Update: Could Tariff War Be Over?

Sept. 24, 2018

U.S. and Chinese officials are discussing an end to the trade war between the two countries. Here’s how the tariffs on $200 billion of Chinese goods will affect you and what might change if the trade war is halted.

U.S. and Chinese officials are discussing a potential end to the trade war between the two countries that levied tariffs on about 5,750 Chinese goods totaling $200 billion in imports, a move that could seriously impact facilities budgets.

The talks come on the heels of an increase in the tariff rate. 

The initial tariffs started at 10 percent when they were originally levied in September 2018, but climbed to 25 percent starting on Jan. 1, 2019.

The U.S. government is asking China to buy more American products and stop requiring U.S. companies to give up proprietary technology in exchange for participating in the Chinese market, according to NPR correspondent Rob Schmitz.
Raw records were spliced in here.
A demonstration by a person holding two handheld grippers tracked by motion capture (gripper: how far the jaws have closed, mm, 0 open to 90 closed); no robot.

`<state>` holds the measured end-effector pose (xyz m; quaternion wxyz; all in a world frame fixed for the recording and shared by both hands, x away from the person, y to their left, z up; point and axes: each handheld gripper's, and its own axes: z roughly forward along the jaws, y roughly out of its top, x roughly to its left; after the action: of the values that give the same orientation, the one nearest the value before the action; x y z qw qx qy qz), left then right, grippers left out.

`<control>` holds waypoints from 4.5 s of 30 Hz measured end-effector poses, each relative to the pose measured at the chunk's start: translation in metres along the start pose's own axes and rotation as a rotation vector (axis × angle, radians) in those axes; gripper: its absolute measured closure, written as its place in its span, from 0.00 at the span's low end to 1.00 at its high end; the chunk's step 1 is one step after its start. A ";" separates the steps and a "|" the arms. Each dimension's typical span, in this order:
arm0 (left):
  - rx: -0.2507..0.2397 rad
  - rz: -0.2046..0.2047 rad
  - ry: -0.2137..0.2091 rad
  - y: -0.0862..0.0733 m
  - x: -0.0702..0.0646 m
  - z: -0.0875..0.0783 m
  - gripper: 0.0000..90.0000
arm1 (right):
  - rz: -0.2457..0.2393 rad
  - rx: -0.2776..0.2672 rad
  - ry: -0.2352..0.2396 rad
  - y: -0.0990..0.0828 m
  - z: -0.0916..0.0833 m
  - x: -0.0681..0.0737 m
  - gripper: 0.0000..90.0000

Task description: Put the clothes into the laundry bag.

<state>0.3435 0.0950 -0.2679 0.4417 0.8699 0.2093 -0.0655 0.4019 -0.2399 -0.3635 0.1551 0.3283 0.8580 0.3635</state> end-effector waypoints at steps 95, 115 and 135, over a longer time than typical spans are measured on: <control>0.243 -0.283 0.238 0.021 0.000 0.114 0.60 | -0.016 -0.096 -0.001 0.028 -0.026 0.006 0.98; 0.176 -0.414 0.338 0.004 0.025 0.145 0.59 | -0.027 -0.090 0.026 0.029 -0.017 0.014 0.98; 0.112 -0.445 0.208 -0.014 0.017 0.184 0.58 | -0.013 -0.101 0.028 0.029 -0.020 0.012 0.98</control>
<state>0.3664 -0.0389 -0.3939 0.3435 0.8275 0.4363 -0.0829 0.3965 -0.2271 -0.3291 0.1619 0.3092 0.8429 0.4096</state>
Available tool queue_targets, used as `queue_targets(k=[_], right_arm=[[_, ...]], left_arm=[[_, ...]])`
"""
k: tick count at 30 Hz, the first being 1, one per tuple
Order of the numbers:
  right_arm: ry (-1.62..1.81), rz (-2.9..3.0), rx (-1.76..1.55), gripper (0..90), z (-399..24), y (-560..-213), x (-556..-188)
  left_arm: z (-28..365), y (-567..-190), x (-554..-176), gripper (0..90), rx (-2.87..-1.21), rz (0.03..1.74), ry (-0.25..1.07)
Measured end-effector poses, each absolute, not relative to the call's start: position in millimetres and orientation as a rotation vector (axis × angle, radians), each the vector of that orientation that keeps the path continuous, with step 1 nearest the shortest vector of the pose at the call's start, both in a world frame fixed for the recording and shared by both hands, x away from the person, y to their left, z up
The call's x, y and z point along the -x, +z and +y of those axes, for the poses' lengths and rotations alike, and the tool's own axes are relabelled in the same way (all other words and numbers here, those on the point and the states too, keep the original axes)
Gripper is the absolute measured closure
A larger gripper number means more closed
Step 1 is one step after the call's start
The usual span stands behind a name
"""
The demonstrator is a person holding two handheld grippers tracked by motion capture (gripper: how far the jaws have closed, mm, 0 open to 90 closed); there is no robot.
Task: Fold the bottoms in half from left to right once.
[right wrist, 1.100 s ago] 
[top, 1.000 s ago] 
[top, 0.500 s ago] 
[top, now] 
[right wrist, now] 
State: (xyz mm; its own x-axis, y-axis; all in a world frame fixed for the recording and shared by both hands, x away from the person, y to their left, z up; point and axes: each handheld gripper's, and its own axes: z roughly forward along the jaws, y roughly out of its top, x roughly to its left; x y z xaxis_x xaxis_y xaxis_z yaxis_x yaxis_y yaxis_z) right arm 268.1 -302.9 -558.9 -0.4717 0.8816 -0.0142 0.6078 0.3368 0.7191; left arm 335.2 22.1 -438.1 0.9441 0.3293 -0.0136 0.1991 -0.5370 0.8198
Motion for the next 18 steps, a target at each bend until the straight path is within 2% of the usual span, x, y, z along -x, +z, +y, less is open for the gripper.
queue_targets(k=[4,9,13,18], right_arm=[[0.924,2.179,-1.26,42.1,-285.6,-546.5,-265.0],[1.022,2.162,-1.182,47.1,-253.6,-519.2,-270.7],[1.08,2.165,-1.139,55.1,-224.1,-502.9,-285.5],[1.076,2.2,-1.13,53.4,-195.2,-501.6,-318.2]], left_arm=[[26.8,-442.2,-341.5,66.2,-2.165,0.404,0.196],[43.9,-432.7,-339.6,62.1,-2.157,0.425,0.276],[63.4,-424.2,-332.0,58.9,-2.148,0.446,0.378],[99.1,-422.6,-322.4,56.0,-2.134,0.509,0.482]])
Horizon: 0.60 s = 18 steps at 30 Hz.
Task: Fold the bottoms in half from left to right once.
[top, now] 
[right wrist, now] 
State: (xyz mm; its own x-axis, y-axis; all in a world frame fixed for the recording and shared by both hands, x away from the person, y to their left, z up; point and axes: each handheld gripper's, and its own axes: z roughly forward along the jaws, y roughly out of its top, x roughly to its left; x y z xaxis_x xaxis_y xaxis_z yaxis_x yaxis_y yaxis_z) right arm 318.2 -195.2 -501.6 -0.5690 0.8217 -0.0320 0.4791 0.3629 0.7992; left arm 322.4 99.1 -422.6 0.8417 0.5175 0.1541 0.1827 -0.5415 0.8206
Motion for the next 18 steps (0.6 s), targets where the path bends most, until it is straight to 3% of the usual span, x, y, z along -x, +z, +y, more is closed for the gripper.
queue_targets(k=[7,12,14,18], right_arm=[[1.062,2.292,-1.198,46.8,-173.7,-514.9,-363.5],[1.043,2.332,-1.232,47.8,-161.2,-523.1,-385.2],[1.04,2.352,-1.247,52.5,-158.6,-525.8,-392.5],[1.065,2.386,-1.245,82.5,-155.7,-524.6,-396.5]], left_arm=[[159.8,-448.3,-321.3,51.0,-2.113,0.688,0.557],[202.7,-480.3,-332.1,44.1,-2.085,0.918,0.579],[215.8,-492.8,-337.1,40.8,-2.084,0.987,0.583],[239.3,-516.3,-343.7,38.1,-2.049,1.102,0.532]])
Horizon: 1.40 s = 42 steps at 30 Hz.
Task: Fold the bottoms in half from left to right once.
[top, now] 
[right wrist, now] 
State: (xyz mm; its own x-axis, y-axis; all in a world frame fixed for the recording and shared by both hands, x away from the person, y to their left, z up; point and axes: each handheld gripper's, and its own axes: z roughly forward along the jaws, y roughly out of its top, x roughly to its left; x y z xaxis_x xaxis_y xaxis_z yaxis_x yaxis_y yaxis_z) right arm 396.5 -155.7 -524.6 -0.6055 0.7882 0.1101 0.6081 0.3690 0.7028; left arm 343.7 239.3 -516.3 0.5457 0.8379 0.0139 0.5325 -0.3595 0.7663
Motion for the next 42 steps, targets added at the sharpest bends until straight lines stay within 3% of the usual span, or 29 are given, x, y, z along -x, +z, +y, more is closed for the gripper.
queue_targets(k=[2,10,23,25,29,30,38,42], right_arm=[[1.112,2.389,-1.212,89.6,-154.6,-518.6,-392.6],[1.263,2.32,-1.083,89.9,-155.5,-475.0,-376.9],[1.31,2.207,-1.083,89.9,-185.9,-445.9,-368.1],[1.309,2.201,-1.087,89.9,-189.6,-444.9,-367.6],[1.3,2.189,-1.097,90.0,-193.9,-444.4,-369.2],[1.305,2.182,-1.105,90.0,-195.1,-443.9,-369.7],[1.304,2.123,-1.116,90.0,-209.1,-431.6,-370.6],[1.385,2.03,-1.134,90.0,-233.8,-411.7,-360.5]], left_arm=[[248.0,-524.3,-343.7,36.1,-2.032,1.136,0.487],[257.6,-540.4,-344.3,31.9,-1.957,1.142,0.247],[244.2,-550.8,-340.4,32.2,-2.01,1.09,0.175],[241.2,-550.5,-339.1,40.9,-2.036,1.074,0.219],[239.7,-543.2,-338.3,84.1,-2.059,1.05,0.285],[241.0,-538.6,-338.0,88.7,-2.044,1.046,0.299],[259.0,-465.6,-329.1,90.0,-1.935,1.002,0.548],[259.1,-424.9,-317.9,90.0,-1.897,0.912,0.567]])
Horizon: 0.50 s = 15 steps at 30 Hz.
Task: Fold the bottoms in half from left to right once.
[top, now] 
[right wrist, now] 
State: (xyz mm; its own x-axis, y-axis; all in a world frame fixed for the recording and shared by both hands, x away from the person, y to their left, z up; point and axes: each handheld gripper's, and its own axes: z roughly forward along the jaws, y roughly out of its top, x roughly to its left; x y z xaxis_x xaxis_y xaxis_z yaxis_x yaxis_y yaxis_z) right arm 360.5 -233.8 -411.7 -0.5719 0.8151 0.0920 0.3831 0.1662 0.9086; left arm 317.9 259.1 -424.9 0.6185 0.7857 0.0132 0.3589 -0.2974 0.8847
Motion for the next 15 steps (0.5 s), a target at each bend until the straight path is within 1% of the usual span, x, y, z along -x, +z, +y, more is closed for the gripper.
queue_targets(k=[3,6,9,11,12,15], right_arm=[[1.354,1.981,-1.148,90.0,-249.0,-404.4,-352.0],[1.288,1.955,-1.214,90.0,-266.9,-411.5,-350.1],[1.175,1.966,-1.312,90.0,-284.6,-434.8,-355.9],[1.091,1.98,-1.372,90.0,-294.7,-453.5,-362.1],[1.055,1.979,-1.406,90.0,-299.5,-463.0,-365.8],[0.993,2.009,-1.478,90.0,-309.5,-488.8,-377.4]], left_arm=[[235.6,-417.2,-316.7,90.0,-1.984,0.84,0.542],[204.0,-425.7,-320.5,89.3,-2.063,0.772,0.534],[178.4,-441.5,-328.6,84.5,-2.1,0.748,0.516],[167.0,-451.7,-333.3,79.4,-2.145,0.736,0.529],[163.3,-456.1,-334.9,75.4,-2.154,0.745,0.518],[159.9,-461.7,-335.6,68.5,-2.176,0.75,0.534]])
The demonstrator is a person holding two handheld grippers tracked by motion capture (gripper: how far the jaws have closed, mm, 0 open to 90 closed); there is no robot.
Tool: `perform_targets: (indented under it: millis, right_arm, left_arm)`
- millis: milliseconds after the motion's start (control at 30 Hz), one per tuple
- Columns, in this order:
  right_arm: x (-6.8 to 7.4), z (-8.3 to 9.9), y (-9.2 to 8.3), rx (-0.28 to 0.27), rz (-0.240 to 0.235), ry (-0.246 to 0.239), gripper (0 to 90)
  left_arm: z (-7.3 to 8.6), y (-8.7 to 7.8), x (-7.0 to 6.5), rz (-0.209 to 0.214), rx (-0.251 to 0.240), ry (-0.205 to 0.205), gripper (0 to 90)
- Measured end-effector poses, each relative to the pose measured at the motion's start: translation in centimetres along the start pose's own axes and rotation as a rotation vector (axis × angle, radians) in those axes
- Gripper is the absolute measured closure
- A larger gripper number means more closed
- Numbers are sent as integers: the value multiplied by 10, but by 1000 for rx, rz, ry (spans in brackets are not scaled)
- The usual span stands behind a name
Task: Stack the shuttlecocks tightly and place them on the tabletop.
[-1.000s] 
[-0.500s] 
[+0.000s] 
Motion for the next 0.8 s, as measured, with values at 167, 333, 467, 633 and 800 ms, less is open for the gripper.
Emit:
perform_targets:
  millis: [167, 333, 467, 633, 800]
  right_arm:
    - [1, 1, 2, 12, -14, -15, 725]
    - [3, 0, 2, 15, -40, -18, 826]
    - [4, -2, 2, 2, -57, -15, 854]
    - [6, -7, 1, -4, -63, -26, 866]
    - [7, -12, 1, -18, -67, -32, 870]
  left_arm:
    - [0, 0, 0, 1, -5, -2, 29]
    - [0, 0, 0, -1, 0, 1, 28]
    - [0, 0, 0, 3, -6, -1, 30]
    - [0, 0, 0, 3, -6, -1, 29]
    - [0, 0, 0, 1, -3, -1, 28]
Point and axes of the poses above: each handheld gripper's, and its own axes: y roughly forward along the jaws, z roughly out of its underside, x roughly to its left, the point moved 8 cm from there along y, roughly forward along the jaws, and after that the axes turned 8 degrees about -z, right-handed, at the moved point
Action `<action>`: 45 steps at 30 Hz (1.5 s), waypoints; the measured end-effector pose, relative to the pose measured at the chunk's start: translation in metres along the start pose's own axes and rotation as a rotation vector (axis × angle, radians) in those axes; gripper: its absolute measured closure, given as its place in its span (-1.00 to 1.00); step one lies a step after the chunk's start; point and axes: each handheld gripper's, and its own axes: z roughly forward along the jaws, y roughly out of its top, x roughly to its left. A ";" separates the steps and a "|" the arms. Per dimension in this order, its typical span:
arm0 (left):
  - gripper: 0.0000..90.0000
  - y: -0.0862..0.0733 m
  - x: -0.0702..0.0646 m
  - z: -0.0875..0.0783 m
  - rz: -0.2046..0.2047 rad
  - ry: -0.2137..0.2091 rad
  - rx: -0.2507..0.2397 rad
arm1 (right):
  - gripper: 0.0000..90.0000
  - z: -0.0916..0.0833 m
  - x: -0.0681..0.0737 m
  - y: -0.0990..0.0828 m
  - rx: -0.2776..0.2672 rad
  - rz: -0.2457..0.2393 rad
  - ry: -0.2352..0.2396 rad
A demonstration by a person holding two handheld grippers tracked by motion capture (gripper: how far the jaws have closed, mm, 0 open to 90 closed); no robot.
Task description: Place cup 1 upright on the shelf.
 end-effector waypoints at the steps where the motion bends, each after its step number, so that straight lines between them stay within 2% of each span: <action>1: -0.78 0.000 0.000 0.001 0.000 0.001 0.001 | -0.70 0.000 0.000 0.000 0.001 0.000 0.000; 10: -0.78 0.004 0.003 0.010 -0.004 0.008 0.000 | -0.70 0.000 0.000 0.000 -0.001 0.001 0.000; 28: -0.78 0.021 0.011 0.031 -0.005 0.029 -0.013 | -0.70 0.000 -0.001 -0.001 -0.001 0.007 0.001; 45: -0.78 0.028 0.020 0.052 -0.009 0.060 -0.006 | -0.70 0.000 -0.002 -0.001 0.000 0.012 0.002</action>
If China concedes these two points, the U.S. will eliminate the tariffs.

The list of goods subject to the newest tariffs includes these common facilities products:

  • Disinfectants
  • Pesticides, insecticides, fungicides and rodenticides
  • Fly ribbons
  • Flexible plastic tubes, pipes and hoses
  • Vinyl tile and other vinyl flooring
  • Carpets and textile-based flooring
  • Plastic bidets, lavatory pans, flushing cisterns and other sanitary ware
  • Plastic “builders’ ware”
  • Natural rubber, including latex
  • EPDM
  • More than 10 species of wood in raw and partially finished forms
  • Oriented strand board and particle board
  • Cork
  • Bamboo, including floor coverings and screens
  • Toilet paper
  • Cotton and wool products
  • Copper, aluminum, steel and tin
  • Equipment and parts for air conditioners, refrigerators, freezers, humidifiers/dehumidifiers, and heat pumps
  • Office machines
  • Evaporative air coolers
  • Floor polishers and carpet sweepers
  • Wood and metal furniture
  • Electric lamps and lighting fixtures, including LED lighting components
“Unfortunately, China has been unwilling to change its policies involving the unfair acquisition of U.S. technology and intellectual property,” the Office of the United States Trade Representative notes in a statement. “Instead, China responded to the United States’ tariff action by taking further steps to harm U.S. workers and businesses. In these circumstances, the President has directed the U.S. Trade Representative to increase the level of trade covered by the additional duties in order to obtain elimination of China’s unfair policies. The Administration will continue to encourage China to allow for fair trade with the United States.”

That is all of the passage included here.